The median PR triggers 22 minutes of CI runs before merging
However, the underlying distribution is heavily right skewed:
- The p75 PR generates 1.5 hours of CI before merging
- The average PR generates 1.9 hours of CI before merging, even after dropping the top 2.5% of values
We define CI time as the sum of individual check runs and check statuses a PR triggers after it is submitted to remote. This includes summing concurrent CI runs, so does not equate to (and most likely overstates) the time an engineer might spend waiting for CI.

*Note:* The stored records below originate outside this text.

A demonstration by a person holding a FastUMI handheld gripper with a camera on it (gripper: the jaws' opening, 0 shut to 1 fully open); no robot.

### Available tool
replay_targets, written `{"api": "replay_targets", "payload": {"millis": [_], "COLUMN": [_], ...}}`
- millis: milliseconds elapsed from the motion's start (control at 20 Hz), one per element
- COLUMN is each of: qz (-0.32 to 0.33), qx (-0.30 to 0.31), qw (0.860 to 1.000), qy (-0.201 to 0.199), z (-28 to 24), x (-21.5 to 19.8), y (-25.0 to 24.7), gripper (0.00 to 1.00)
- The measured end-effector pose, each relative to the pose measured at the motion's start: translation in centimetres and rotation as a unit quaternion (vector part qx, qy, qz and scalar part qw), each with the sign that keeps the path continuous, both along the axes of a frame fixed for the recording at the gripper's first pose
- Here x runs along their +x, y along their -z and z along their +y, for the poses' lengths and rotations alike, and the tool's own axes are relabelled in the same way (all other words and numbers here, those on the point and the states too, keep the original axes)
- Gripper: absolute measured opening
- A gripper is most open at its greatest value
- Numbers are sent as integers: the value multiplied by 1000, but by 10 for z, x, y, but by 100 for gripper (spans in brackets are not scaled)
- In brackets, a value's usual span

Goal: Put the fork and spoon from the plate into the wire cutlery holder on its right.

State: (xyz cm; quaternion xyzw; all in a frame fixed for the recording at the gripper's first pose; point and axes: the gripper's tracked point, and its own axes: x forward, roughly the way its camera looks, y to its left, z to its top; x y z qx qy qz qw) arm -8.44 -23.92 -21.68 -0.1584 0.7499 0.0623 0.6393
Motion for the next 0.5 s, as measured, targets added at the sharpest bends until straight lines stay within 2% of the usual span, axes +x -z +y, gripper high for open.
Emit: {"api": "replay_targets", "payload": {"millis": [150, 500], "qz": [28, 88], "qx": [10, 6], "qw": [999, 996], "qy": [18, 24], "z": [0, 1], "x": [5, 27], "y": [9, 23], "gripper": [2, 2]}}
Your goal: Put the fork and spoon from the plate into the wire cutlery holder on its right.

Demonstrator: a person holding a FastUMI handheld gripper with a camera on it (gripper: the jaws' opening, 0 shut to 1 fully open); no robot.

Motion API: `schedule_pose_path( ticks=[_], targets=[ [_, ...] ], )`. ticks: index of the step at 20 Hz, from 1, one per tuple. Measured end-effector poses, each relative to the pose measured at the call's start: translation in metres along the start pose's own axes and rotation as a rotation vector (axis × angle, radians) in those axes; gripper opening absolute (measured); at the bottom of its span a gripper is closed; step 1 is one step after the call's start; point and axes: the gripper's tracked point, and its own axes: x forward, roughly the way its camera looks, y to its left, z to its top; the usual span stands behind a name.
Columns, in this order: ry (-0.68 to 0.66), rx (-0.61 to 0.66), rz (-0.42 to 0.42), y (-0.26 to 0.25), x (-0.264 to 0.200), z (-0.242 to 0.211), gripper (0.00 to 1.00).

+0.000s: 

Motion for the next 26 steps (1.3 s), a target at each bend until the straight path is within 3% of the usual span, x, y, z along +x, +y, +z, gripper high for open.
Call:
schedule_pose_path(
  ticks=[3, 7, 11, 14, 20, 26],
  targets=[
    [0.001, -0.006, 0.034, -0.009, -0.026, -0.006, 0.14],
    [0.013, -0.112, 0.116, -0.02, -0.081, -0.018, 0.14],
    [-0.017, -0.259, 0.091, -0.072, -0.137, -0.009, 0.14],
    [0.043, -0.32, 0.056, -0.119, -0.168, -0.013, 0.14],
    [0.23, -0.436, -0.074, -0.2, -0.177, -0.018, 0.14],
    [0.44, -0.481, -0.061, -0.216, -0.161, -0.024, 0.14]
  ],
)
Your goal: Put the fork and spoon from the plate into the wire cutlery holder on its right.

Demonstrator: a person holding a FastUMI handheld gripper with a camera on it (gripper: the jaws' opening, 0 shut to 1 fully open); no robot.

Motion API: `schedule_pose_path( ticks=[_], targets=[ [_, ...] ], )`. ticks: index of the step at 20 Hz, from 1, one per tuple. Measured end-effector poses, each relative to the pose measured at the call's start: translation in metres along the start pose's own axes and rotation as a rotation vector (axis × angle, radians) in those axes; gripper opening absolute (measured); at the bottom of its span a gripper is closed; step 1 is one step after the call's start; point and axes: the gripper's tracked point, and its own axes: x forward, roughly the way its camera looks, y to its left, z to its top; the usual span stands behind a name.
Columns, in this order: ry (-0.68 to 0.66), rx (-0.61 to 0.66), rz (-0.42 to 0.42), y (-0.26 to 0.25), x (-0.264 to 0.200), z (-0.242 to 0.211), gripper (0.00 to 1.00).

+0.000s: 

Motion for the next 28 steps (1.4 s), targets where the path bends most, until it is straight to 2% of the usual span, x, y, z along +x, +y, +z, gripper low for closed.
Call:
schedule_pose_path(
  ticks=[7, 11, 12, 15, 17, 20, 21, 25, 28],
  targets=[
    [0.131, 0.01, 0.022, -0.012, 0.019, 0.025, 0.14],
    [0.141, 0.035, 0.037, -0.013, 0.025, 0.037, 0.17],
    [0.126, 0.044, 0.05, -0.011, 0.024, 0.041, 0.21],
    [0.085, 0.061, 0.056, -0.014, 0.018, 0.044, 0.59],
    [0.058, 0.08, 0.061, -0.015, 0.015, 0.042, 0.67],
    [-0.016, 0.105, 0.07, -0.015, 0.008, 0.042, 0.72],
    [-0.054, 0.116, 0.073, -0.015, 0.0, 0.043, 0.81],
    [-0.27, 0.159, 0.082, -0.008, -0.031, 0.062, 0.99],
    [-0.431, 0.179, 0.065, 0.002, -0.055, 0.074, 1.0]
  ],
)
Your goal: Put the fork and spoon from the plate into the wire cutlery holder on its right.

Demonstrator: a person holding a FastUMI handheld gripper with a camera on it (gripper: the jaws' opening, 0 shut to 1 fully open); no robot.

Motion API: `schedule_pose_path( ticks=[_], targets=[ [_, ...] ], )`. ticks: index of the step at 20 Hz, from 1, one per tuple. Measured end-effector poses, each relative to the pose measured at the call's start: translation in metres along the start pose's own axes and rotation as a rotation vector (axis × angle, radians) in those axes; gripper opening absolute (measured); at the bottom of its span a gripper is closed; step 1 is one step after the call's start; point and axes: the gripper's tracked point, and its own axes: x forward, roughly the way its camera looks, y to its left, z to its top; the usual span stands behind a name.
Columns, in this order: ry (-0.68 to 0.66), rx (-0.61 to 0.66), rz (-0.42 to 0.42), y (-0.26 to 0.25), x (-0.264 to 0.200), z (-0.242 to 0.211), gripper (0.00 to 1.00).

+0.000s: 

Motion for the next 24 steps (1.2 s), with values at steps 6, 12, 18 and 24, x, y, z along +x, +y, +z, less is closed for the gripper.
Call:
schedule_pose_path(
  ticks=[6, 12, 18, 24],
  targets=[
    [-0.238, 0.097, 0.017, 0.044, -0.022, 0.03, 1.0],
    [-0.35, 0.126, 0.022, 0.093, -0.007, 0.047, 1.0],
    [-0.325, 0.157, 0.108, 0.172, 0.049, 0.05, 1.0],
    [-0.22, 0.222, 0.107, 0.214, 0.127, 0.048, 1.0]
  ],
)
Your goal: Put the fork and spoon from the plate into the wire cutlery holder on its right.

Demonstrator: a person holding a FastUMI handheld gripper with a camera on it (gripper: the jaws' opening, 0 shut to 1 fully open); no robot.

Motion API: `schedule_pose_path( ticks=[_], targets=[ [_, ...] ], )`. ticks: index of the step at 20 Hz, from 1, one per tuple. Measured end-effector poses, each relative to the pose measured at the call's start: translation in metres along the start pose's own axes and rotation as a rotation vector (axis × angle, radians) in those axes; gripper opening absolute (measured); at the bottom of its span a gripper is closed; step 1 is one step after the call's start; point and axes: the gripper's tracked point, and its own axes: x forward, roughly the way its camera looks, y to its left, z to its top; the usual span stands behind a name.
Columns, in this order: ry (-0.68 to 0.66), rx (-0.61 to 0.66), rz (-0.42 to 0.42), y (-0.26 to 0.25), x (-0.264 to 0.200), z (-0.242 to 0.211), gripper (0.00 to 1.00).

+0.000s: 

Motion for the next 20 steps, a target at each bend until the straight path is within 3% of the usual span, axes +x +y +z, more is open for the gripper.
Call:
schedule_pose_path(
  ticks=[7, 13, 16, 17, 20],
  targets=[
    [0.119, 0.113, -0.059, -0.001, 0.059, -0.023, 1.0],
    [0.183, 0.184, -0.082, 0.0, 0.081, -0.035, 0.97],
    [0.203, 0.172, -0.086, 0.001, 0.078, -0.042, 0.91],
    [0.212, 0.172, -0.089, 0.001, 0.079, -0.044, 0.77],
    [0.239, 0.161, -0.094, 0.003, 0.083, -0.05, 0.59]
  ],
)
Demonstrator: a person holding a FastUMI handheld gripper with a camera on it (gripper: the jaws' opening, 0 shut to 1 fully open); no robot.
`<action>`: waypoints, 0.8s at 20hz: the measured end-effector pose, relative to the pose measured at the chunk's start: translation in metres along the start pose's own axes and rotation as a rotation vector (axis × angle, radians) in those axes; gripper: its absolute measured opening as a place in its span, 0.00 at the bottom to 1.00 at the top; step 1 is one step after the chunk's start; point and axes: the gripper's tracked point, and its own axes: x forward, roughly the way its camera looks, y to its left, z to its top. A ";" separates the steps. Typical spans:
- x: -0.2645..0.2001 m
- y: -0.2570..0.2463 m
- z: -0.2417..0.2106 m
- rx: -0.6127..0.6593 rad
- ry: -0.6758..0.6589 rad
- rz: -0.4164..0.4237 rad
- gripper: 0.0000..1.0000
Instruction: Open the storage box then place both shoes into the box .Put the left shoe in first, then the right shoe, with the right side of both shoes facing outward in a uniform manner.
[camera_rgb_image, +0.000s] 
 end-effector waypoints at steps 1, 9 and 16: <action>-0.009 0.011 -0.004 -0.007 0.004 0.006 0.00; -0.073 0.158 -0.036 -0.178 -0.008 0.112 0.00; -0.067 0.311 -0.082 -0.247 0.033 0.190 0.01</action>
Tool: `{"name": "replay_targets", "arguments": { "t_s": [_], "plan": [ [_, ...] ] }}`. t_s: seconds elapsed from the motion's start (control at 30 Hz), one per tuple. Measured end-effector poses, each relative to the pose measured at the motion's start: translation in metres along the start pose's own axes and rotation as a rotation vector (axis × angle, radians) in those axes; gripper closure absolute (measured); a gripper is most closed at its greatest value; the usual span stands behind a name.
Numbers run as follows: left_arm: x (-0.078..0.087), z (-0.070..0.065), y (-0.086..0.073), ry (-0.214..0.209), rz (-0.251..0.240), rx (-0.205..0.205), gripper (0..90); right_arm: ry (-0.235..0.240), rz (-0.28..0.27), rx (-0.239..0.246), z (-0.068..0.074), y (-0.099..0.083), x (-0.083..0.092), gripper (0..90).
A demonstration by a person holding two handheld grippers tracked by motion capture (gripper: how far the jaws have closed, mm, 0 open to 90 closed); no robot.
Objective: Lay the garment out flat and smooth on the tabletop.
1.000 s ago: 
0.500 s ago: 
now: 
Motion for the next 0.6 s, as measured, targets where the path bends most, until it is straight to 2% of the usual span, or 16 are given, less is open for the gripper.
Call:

Two factors that most impact CI time include:
- The number of submits before a PR is merged
- The size of the org an engineer belongs to
The more submits, the more CI runs
To state the obvious, the more times a user submits a PR, the more times CI is triggered. Note: the last bar (6+ submits, p90) has been truncated.
This means factors that “drive submit volume” (namely PR size and # of reviews a PR receives) will also influence CI run times:
- Larger PRs trigger more submits (and more review cycles), thus also triggering more CI runs
- Larger orgs tend are also more likely to require reviews before merge, which also triggers more CI runs
Larger orgs spend more time on CI runs
Interestingly, org size also influences CI runs even when we control for submit volume. The larger the org, the longer CI runs per PR; this is especially true along the right tail of the CI run time distribution.
- The p75 CI run time is 1 hour 16 minutes for orgs up to 50 engineers
- The p75 CI run time jumps to 2 hours 10 minutes for orgs above 50 engineers
After we exceed 50 engineers, the CI run time per PR stabilizes.
As mentioned above, the correlation between larger orgs and longer CI runs holds true even when we standardize for the number of PR submits before merge.